Wednesday, June 30, 2010

Daughter of Diana...Daughter of Zelophehad

Inspired by my mother, I've written a new post that appears at RJ.org. If you haven't already seen it, check it out here.

Perhaps there will be additional d'vrei Torah in the weeks and months ahead? Don't know, but stay tuned to find out.

Monday, June 28, 2010

A Different Kind of Doctor...A Different Kind of Letter

Lest you think I only initiate letter writing when I’m angry, upset or frustrated, I want to share with you a letter that I wrote and sent to another of my mother’s doctors three weeks ago. Ironically, it was Dr. It’s-All-About-the-Tumors who requested Dr. A-Person-is-More-Than-a-Pair-of-Kidneys as a consultant. Go figure…

JanetheWriter
343 East Some-Street-in-Kips-Bay, Apt. 15P
Gotham, NY 10016
janethewriter@gmail.com

June 8, 2010

A-Person-is-More-Than-a-Pair-of-Kidneys, DO
A One-Doc Kidney and High Blood Pressure Practice
35 Nice-Wooded-Office-Park, Suite 105
Suburban, NJ 08873

Dear Dr. A-Person-is-More-Than-a-Pair-of-Kidneys,

On behalf of my family, I’m writing to tell you how much we all appreciated the competent, compassionate care you provided to my mother (and to the rest of us) during her hospitalization this spring.
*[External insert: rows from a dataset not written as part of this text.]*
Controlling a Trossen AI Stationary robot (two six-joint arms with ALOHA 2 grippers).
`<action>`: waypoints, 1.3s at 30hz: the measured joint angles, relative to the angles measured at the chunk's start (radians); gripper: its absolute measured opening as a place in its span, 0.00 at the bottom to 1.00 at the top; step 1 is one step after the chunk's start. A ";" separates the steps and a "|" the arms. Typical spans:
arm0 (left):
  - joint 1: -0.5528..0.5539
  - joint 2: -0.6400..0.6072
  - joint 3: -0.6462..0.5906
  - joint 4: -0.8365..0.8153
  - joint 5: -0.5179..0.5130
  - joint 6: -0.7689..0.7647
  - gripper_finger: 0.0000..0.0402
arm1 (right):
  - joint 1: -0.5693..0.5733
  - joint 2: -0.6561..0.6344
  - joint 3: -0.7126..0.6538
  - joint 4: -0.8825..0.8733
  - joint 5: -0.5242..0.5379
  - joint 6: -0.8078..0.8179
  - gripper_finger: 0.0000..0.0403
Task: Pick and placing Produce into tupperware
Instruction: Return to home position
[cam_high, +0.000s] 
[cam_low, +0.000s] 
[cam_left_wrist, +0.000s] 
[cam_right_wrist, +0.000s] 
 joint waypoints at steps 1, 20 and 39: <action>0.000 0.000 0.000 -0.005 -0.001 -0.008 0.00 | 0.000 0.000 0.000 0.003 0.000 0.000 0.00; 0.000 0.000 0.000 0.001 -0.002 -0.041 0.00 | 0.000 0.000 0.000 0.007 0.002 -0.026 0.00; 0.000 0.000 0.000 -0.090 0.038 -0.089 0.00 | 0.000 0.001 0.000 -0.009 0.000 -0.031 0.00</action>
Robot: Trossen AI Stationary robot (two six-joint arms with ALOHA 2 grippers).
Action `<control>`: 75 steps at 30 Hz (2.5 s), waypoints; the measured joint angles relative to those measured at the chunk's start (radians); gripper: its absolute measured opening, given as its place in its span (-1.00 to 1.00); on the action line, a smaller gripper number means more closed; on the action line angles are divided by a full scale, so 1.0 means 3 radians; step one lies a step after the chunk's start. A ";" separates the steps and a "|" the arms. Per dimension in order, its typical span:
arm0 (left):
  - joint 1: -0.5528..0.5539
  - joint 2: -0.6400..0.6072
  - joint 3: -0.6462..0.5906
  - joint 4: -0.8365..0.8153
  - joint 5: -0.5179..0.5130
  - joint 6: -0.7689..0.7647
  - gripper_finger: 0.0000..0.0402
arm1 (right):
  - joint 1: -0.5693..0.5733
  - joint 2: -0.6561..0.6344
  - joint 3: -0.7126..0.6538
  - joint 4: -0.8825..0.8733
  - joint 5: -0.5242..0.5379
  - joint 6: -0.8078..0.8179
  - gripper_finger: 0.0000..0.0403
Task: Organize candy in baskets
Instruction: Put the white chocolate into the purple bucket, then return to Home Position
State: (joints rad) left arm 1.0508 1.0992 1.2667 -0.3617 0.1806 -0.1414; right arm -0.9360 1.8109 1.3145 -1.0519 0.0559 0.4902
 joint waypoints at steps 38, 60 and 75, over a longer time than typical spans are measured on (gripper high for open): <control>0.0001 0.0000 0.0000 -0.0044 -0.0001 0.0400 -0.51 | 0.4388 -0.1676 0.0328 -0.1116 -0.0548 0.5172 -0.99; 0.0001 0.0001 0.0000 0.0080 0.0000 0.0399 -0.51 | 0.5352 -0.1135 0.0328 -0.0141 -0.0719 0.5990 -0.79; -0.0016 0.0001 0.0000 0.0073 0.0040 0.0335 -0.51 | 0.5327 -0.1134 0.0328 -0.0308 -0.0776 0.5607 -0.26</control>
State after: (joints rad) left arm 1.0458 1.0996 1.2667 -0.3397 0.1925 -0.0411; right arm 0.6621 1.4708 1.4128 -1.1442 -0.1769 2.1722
From the minute you came out from behind the nurses’ desk on 4 North to give me a hug as I accompanied my mother from the emergency room late on that Saturday night in April, I knew that we were in good hands. Your concern for her well being as a complete person – not merely as a set of kidneys or a series of lab results – and your consistent, continual presence and willingness to speak often and openly with us about her condition all were greatly appreciated.

In the end, however, her disease and the pain it caused were too far gone to respond to treatment, and following 11 days in hospice, my mom passed away peacefully and pain-free at the end of May. Nonetheless, we always will remember most fondly your gentle, caring ways, and will be ever grateful that our paths crossed during this difficult time in the life of our family.

With deep gratitude and admiration,

JanetheWriter

Sunday, June 27, 2010

The Letter is in the Mail

I'm pleased to report that earlier today, my sister placed the following signed letter in a mailbox near my parents' house and it will go out in tomorrow's mail. If we're lucky, it will force Dr. It's-All-About-the-Tumors to pause. If we're really lucky, he'll rethink some of his ways and maybe, just maybe, make some positive changes to ease the path of other families whose loved ones are under his care. (Earlier versions of this letter can be found here and here.)

Here's hoping...
JANETHEWRITER AND HER FAMILY
Our Childhood Home
Suburban, New Jersey 08873

June 28, 2010

It’s-All-About-the-Tumors, M.D.
Whoop-de-Doo Oncology Practice
205 Main Drag through College Part of Town
Suburban, New Jersey 08901

Dear Dr. It’s-All-About-the-Tumors:

We are writing to inform you that DianatheWriter passed away peacefully and apparently in no pain over Memorial Day weekend after 11 days in hospice. As you may be aware, a number of years ago, when she heard you speak, she was so impressed by your commitment to quality of life for terminally ill patients and their families that when she came to have need of an oncologist herself, you were her first and only choice. And, although we cannot begin to comprehend the virulence of her disease or the speed with which it ravaged her body, the long weeks that led to this sad outcome did give us ample reminders of some of life’s most important lessons. We have chosen to share a few of these with you now in the hope that you will make a stronger commitment to provide compassionate care to family members of these very same terminally ill patients.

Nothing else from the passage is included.